[tor-commits] [stem/master] Revising descriptor exporter and associated tests
atagar at torproject.org
atagar at torproject.org
Sat Aug 4 19:19:49 UTC 2012
commit 7022021c4207a0066cb93261629f2ba020d307f6
Author: Damian Johnson <atagar at torproject.org>
Date: Sat Aug 4 12:13:47 2012 -0700
Revising descriptor exporter and associated tests
Several changes for the prior csv export functionality, especially its tests.
Most notably this includes...
* rewrite of the tests to be simpler and break down by test cases
* newline breaks rather than windows style '\r\n'
* excluding private attributes (attributes that start with an underscore)
* writing directly to a file in export_csv_file() rather than buffering to a string first
* general refactoring to hopefully improve readability
---
run_tests.py | 6 +-
stem/descriptor/__init__.py | 2 +-
stem/descriptor/export.py | 148 ++++++++++++++----------------
test/unit/descriptor/__init__.py | 2 +-
test/unit/descriptor/export.py | 189 ++++++++++++++------------------------
5 files changed, 142 insertions(+), 205 deletions(-)
diff --git a/run_tests.py b/run_tests.py
index bed8e50..4ad551a 100755
--- a/run_tests.py
+++ b/run_tests.py
@@ -16,6 +16,7 @@ import test.output
import test.runner
import test.check_whitespace
import test.unit.connection.authentication
+import test.unit.descriptor.export
import test.unit.descriptor.reader
import test.unit.descriptor.server_descriptor
import test.unit.descriptor.extrainfo_descriptor
@@ -50,8 +51,6 @@ import test.integ.util.proc
import test.integ.util.system
import test.integ.process
import test.integ.version
-#TODO move this by other descriptor tests
-import test.unit.descriptor.export
import stem.prereq
import stem.util.conf
@@ -109,6 +108,7 @@ UNIT_TESTS = (
test.unit.util.proc.TestProc,
test.unit.util.system.TestSystem,
test.unit.util.tor_tools.TestTorTools,
+ test.unit.descriptor.export.TestExport,
test.unit.descriptor.reader.TestDescriptorReader,
test.unit.descriptor.server_descriptor.TestServerDescriptor,
test.unit.descriptor.extrainfo_descriptor.TestExtraInfoDescriptor,
@@ -123,9 +123,7 @@ UNIT_TESTS = (
test.unit.response.protocolinfo.TestProtocolInfoResponse,
test.unit.response.authchallenge.TestAuthChallengeResponse,
test.unit.connection.authentication.TestAuthenticate,
- test.unit.descriptor.export.TestExport,
)
-# TODO move export test to proper location
INTEG_TESTS = (
test.integ.util.conf.TestConf,
diff --git a/stem/descriptor/__init__.py b/stem/descriptor/__init__.py
index bb6f874..45cd016 100644
--- a/stem/descriptor/__init__.py
+++ b/stem/descriptor/__init__.py
@@ -13,7 +13,7 @@ Package for parsing and processing descriptor data.
"""
__all__ = [
- "descriptor",
+ "export",
"reader",
"extrainfo_descriptor",
"server_descriptor",
diff --git a/stem/descriptor/export.py b/stem/descriptor/export.py
index 89a5644..16a148d 100644
--- a/stem/descriptor/export.py
+++ b/stem/descriptor/export.py
@@ -1,97 +1,89 @@
-import os, csv, sets, cStringIO
+"""
+Utilities for exporting descriptors to other formats.
+"""
+import csv
+import cStringIO
-def export_csv(descriptor, include_fields=(), exclude_fields=()):
+import stem.descriptor
+
+class _ExportDialect(csv.excel):
+ lineterminator = '\n'
+
+def export_csv(descriptors, included_fields = (), excluded_fields = (), header = True):
"""
- Takes a single descriptor object, puts it in a list, and passes it to
- descriptors_csv_exp to build a csv.
+ Provides a newline separated CSV for one or more descriptors.

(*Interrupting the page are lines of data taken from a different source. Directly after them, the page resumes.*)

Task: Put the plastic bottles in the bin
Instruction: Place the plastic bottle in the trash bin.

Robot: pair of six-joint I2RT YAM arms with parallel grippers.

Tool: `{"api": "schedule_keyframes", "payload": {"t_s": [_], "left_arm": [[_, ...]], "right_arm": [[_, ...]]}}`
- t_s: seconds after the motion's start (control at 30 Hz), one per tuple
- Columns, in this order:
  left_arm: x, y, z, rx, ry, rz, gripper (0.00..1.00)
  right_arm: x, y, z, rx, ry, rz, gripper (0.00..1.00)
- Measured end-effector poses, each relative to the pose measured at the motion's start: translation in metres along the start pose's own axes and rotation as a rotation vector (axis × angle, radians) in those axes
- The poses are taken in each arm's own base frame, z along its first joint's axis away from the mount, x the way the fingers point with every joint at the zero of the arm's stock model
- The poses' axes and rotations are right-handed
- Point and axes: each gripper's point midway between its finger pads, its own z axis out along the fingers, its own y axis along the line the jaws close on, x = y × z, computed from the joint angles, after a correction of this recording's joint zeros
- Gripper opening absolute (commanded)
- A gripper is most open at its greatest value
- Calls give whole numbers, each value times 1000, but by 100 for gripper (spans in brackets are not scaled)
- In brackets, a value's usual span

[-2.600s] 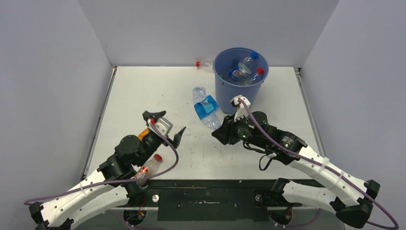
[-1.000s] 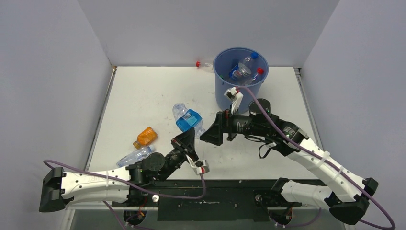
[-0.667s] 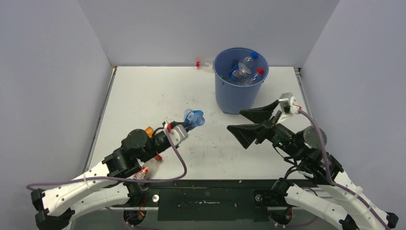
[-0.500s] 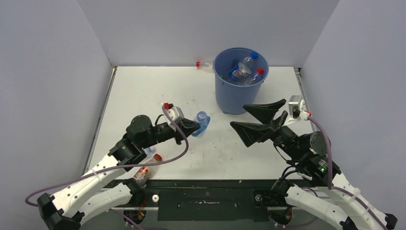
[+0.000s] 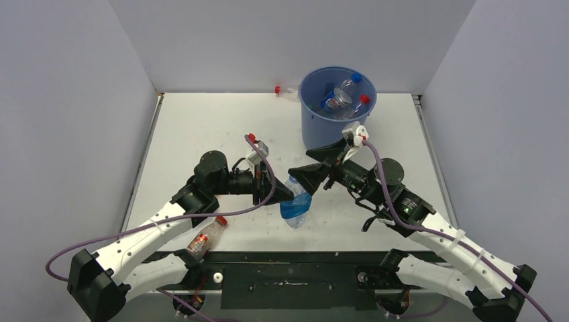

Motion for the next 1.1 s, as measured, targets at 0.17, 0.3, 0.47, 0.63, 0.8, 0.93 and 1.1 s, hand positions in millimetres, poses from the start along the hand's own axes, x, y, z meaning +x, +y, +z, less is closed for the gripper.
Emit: {"api": "schedule_keyframes", "payload": {"t_s": [0.17, 0.3, 0.47, 0.63, 0.8, 0.93, 1.1], "left_arm": [[-1, -2, 0, 6, -3, -4, 0], [-2, -1, 0, 3, -6, -2, 0], [-4, -3, -1, 0, -14, 4, 0], [1, 1, -2, -14, -9, -5, 0], [5, 6, -2, -31, -5, -21, 1], [6, 7, -2, -38, -8, -20, 35], [4, 6, -5, -44, -29, 13, 98]], "right_arm": [[18, -1, 8, -11, 70, 22, 71], [23, 1, 12, -18, 101, 31, 72], [32, 5, 12, -28, 136, 36, 64], [40, 7, 11, -25, 176, 36, 31], [45, 8, 11, -27, 193, 29, 5], [46, 8, 12, -25, 207, 26, 5], [39, 4, 11, 9, 210, 10, 5]]}}
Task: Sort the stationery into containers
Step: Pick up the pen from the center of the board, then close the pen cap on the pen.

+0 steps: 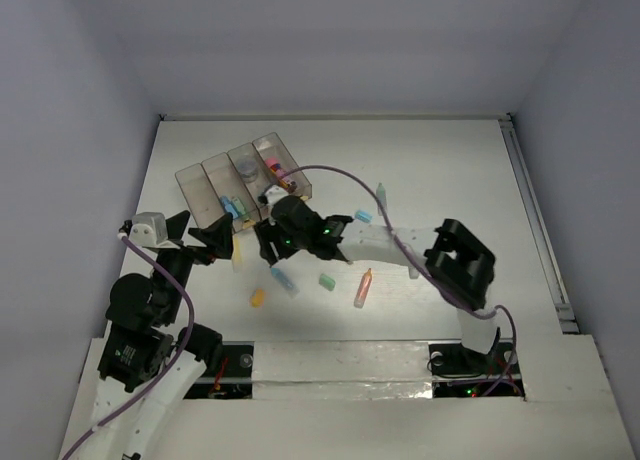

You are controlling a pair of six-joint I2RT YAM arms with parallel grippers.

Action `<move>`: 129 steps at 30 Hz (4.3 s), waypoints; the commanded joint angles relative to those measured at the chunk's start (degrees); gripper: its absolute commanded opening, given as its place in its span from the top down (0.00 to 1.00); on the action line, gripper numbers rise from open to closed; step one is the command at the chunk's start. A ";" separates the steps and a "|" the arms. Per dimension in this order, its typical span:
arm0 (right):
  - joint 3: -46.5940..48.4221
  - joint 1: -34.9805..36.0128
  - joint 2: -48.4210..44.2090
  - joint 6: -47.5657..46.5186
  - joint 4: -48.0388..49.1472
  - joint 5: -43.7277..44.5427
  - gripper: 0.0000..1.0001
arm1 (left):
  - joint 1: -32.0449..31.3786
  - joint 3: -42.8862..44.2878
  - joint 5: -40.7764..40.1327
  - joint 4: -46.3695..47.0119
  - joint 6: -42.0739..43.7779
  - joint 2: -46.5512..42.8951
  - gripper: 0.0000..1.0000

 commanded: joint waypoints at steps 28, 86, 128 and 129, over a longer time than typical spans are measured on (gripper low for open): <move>27.46 7.89 27.19 -2.48 -9.69 20.61 0.87 | 0.37 0.01 3.11 2.89 -0.55 -0.65 0.01; -17.56 0.68 -23.53 10.18 26.53 6.37 0.96 | -2.97 -20.30 25.61 37.61 -24.55 22.64 0.68; -32.68 -17.68 -36.83 0.00 -1.68 -5.05 0.41 | -8.68 -22.05 33.34 32.95 -23.40 12.72 1.00; -31.72 -17.69 -34.80 -0.80 -2.55 -4.97 0.34 | -8.68 -22.58 33.34 33.04 -23.49 11.93 1.00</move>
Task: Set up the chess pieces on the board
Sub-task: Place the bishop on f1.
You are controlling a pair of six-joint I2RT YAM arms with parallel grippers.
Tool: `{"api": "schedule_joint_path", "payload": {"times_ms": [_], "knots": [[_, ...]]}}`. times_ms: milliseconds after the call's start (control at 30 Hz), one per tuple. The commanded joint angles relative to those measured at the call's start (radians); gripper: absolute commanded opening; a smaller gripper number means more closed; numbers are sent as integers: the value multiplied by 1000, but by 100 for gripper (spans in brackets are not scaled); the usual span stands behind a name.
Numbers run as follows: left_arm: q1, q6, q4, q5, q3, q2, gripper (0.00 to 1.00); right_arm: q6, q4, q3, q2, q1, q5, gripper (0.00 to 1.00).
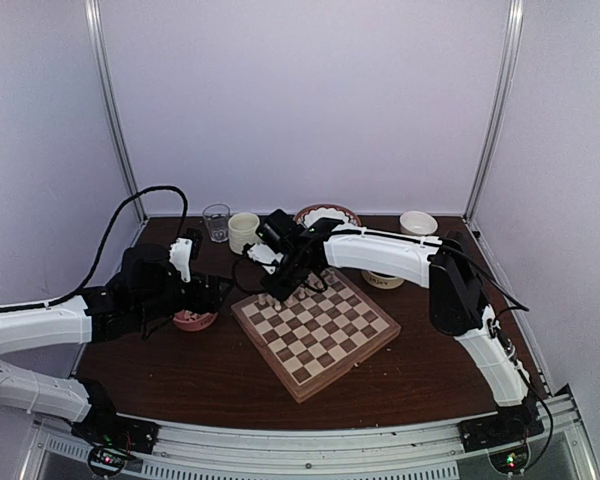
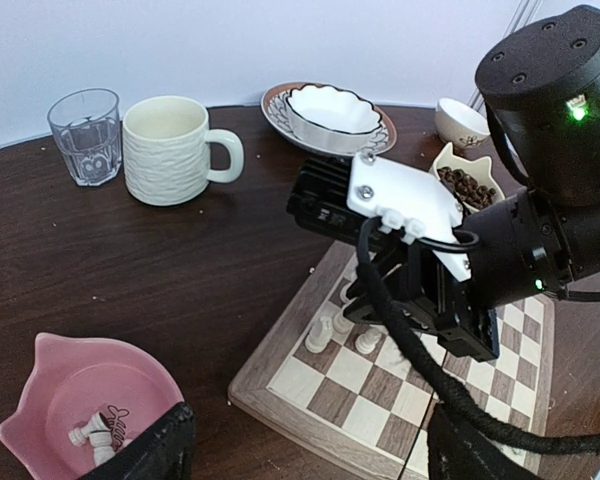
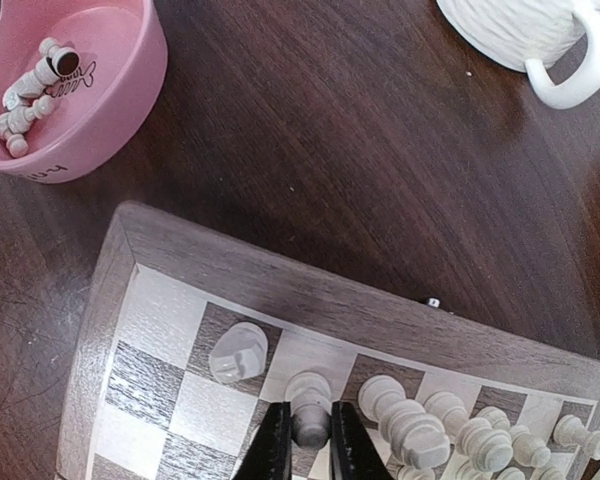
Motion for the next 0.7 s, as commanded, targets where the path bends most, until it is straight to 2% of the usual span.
{"api": "schedule_joint_path", "payload": {"times_ms": [0, 667], "knots": [[3, 1, 30, -6, 26, -13, 80, 4, -1, 35, 15, -7, -3, 11], [2, 1, 29, -7, 25, -16, 80, 7, 22, 42, 27, -7, 1, 11]]}}
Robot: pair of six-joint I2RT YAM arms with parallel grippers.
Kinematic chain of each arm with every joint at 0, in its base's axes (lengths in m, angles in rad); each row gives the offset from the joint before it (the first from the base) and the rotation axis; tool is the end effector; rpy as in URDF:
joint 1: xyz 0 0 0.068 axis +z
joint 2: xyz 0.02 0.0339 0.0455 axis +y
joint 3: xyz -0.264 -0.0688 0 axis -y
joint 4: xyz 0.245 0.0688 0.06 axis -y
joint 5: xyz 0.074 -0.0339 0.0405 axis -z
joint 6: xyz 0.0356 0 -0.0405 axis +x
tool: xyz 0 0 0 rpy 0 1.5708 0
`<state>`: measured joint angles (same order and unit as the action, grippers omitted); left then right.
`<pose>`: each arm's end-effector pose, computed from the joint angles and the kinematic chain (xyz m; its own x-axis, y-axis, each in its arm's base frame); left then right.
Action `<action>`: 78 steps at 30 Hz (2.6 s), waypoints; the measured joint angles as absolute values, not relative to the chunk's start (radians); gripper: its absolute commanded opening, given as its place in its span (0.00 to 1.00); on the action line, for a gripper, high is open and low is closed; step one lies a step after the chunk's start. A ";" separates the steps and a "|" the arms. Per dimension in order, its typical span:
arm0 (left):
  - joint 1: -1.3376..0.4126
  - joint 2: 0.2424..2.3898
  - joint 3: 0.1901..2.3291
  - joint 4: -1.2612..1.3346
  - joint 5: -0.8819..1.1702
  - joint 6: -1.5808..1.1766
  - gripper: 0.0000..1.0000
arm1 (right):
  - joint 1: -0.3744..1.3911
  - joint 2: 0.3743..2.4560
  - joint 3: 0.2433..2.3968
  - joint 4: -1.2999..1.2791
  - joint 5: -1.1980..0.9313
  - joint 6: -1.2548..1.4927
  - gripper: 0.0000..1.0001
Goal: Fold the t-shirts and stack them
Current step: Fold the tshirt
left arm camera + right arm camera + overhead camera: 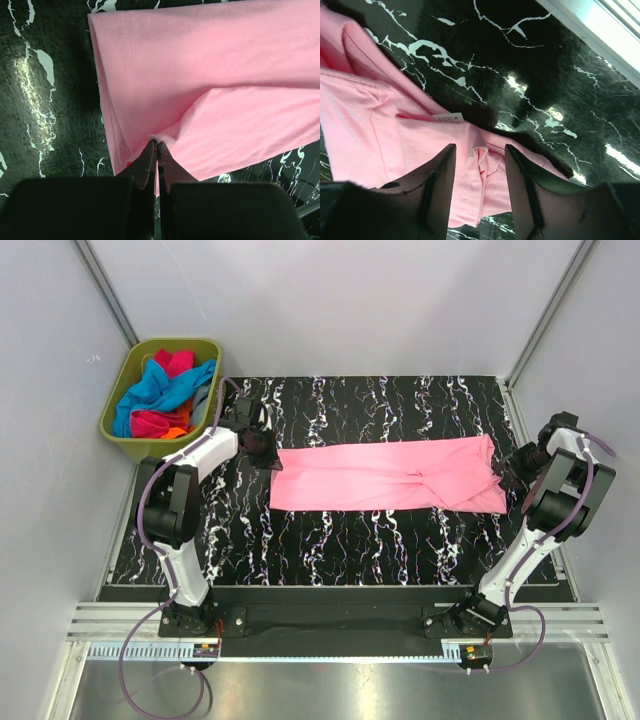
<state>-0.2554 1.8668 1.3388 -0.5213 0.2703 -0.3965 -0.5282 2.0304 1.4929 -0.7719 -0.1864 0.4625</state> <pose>0.3777 -0.1084 0.2005 -0.9176 -0.1451 -0.3701 0.0193 0.9137 -0.4060 0.3544 -0.1991 0.1709 -0.5442 0.8252 -0.1514 0.7785 0.5640 0.2755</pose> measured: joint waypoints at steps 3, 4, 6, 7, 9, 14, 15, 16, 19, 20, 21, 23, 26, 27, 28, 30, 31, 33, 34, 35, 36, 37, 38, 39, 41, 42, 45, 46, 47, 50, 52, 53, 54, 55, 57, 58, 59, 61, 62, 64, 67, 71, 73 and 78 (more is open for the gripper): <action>-0.255 1.867 1.339 -0.521 0.275 -0.397 0.00 | -0.528 2.030 1.493 -0.775 -0.175 0.447 0.50; -0.255 1.867 1.339 -0.521 0.276 -0.397 0.00 | -0.528 2.032 1.493 -0.775 -0.175 0.444 0.50; -0.255 1.867 1.339 -0.521 0.278 -0.397 0.00 | -0.528 2.038 1.496 -0.776 -0.175 0.440 0.49; -0.255 1.867 1.339 -0.521 0.279 -0.397 0.00 | -0.528 2.043 1.499 -0.775 -0.175 0.440 0.49; -0.255 1.867 1.339 -0.521 0.280 -0.397 0.00 | -0.528 2.056 1.500 -0.775 -0.176 0.437 0.47; -0.255 1.867 1.339 -0.521 0.280 -0.396 0.00 | -0.528 2.071 1.501 -0.775 -0.178 0.432 0.21; -0.255 1.867 1.339 -0.521 0.280 -0.396 0.00 | -0.528 2.072 1.503 -0.775 -0.180 0.431 0.15; -0.255 1.867 1.339 -0.521 0.281 -0.396 0.00 | -0.528 2.074 1.505 -0.775 -0.184 0.432 0.10; -0.255 1.864 1.330 -0.522 0.280 -0.394 0.00 | -0.528 2.075 1.514 -0.775 -0.194 0.439 0.02; -0.255 1.861 1.323 -0.522 0.280 -0.392 0.00 | -0.527 2.075 1.517 -0.776 -0.197 0.441 0.01; -0.255 1.857 1.318 -0.522 0.280 -0.392 0.00 | -0.527 2.075 1.520 -0.778 -0.200 0.443 0.01; -0.255 1.842 1.304 -0.522 0.280 -0.389 0.00 | -0.525 2.070 1.523 -0.788 -0.200 0.450 0.00; -0.255 1.813 1.281 -0.522 0.281 -0.388 0.00 | -0.525 2.037 1.526 -0.818 -0.198 0.466 0.00; -0.255 1.800 1.271 -0.522 0.281 -0.387 0.00 | -0.525 2.017 1.526 -0.830 -0.197 0.471 0.00; -0.255 1.787 1.260 -0.524 0.281 -0.385 0.00 | -0.525 1.997 1.525 -0.840 -0.195 0.475 0.00; -0.255 1.752 1.234 -0.524 0.281 -0.381 0.00 | -0.526 1.933 1.504 -0.846 -0.193 0.493 0.00; -0.255 1.733 1.222 -0.527 0.281 -0.378 0.00 | -0.526 1.893 1.497 -0.850 -0.193 0.498 0.00; -0.255 1.689 1.190 -0.525 0.283 -0.373 0.00 | -0.527 1.811 1.466 -0.860 -0.193 0.513 0.00; -0.255 1.665 1.171 -0.524 0.285 -0.371 0.00 | -0.527 1.767 1.450 -0.867 -0.193 0.521 0.00; -0.255 1.647 1.157 -0.527 0.286 -0.370 0.00 | -0.527 1.729 1.434 -0.875 -0.193 0.526 0.00; -0.255 1.622 1.140 -0.529 0.288 -0.369 0.00 | -0.527 1.690 1.416 -0.881 -0.191 0.533 0.00; -0.256 1.599 1.121 -0.528 0.292 -0.367 0.00 | -0.527 1.654 1.398 -0.892 -0.187 0.538 0.00; -0.256 1.575 1.101 -0.527 0.294 -0.366 0.00 | -0.527 1.619 1.378 -0.904 -0.178 0.545 0.00; -0.257 1.551 1.080 -0.528 0.299 -0.366 0.00 | -0.527 1.584 1.354 -0.916 -0.170 0.553 0.00; -0.258 1.506 1.031 -0.527 0.311 -0.367 0.00 | -0.529 1.523 1.315 -0.960 -0.149 0.572 0.00; -0.260 1.484 1.003 -0.526 0.316 -0.368 0.00 | -0.529 1.502 1.304 -0.979 -0.139 0.579 0.00; -0.264 1.425 0.931 -0.537 0.330 -0.372 0.00 | -0.529 1.438 1.292 -1.052 -0.091 0.590 0.00; -0.266 1.406 0.912 -0.540 0.334 -0.373 0.00 | -0.529 1.417 1.292 -1.071 -0.075 0.592 0.00; -0.268 1.387 0.893 -0.541 0.339 -0.374 0.00 | -0.529 1.395 1.292 -1.089 -0.060 0.596 0.00; -0.269 1.314 0.841 -0.546 0.355 -0.379 0.00 | -0.527 1.317 1.279 -1.127 -0.034 0.612 0.00; -0.269 1.274 0.820 -0.548 0.369 -0.383 0.00 | -0.525 1.250 1.252 -1.145 -0.026 0.626 0.00; -0.269 1.256 0.809 -0.548 0.376 -0.385 0.00 | -0.525 1.213 1.235 -1.159 -0.025 0.635 0.00; -0.269 1.240 0.799 -0.548 0.385 -0.388 0.00 | -0.525 1.176 1.214 -1.168 -0.022 0.643 0.00; -0.269 1.226 0.789 -0.549 0.394 -0.390 0.00 | -0.525 1.140 1.195 -1.180 -0.019 0.653 0.00; -0.269 1.195 0.764 -0.552 0.408 -0.393 0.00 | -0.525 1.084 1.167 -1.201 -0.018 0.667 0.00; -0.269 1.174 0.748 -0.553 0.414 -0.394 0.00 | -0.525 1.054 1.159 -1.215 -0.016 0.672 0.00; -0.269 1.152 0.731 -0.557 0.420 -0.394 0.00 | -0.525 1.038 1.159 -1.225 -0.015 0.675 0.00; -0.269 1.120 0.709 -0.563 0.430 -0.398 0.00 | -0.525 1.008 1.159 -1.243 -0.004 0.677 0.00; -0.269 1.108 0.701 -0.572 0.437 -0.400 0.01 | -0.525 1.000 1.159 -1.254 0.002 0.678 0.00; -0.271 1.092 0.694 -0.582 0.442 -0.413 0.02 | -0.525 0.995 1.158 -1.273 0.009 0.680 0.00; -0.272 1.082 0.690 -0.588 0.444 -0.445 0.01 | -0.525 0.986 1.146 -1.284 0.010 0.683 0.01; -0.272 1.080 0.660 -0.608 0.444 -0.495 0.01 | -0.525 0.982 1.128 -1.308 0.011 0.682 0.01; -0.272 1.074 0.641 -0.617 0.435 -0.520 0.01 | -0.525 0.984 1.123 -1.314 0.016 0.678 0.00; -0.250 1.090 0.616 -0.656 0.400 -0.574 0.00 | -0.525 1.029 1.125 -1.306 0.018 0.666 0.01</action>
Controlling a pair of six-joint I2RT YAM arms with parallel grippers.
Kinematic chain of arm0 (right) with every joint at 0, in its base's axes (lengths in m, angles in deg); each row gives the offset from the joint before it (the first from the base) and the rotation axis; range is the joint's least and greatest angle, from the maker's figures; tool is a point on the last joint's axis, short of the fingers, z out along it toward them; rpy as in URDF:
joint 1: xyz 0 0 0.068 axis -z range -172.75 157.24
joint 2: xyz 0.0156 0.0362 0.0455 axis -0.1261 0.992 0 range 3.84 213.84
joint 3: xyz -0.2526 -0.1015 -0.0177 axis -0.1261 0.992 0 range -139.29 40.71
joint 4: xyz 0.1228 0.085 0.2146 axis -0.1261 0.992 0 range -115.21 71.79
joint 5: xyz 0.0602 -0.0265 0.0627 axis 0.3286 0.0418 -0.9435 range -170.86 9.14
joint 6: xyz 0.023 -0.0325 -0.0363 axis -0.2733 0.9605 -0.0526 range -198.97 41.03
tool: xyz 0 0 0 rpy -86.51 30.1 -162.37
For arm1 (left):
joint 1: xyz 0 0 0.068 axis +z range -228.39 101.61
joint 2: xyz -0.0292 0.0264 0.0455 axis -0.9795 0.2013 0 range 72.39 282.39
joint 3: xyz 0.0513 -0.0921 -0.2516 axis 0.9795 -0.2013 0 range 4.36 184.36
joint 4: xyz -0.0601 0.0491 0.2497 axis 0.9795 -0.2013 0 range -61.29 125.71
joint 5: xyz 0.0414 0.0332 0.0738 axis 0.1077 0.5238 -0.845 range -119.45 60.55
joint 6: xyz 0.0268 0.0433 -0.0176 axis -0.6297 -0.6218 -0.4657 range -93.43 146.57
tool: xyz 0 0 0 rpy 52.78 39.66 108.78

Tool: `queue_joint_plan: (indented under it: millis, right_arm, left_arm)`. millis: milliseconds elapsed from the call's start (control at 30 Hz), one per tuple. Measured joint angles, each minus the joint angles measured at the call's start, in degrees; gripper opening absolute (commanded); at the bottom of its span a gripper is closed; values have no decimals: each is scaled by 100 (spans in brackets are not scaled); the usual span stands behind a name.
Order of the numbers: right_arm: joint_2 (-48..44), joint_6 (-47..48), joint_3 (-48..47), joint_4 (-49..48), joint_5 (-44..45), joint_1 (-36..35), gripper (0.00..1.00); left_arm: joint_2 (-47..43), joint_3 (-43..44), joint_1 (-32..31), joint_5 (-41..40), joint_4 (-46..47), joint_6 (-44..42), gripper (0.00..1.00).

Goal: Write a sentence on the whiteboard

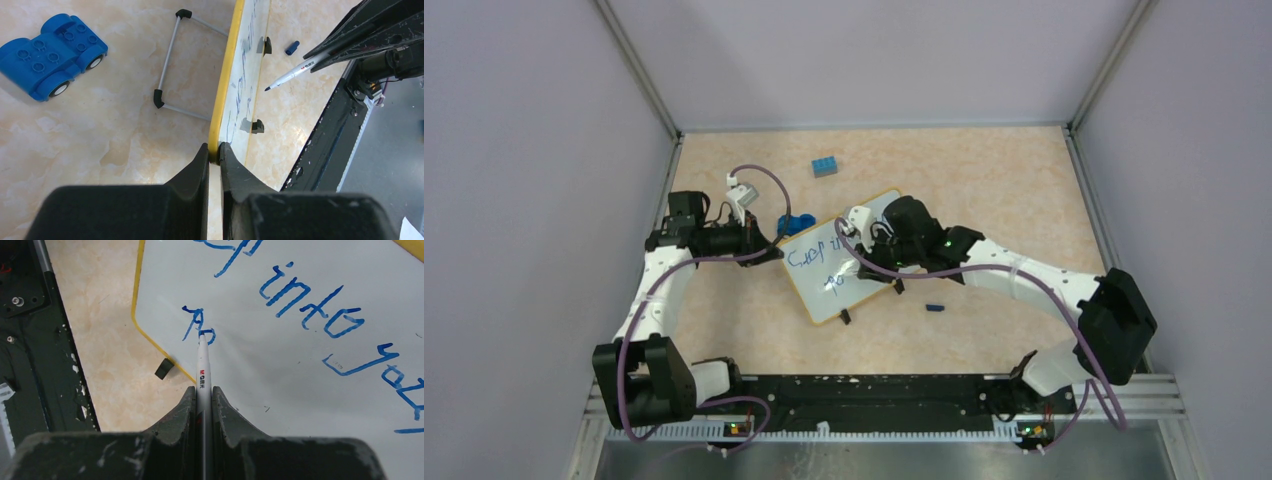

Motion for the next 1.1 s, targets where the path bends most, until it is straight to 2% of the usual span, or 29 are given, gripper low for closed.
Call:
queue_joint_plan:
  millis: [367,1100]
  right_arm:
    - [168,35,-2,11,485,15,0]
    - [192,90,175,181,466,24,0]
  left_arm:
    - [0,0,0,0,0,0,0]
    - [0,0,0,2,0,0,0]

If simply
+ provided with descriptors then the CSV contains all of its attributes,
+ labelled with a header row. Either 'included_fields' or 'excluded_fields' can
+ be used for more granular control over its attributes and the order.
- :param object descriptor: single descriptor whose attributes will be returned as a string.
- :param list include_fields: list of attribute fields to include in the csv string.
- :param list exclude_fields: list of attribute fields to exclude from csv string.
+ :param Descriptor,list descriptors: descriptor or list of descriptors to be exported
+ :param list included_fields: attributes to include in the csv
+ :param list excluded_fields: attributes to exclude from the csv
+ :param bool header: if True then the first line will be a comma separated list of the attribute names
- :returns: single csv line as a string with one descriptor attribute per cell.
+ :returns: str of the CSV for the descriptors, one per line
+ :raises: ValueError if descriptors contain more than one descriptor type
"""
- descr = (descriptor,)
- return export_csvs(descr, include_fields=include_fields, exclude_fields=exclude_fields)
+ output_buffer = cStringIO.StringIO()
+ export_csv_file(output_buffer, descriptors, included_fields, excluded_fields, header)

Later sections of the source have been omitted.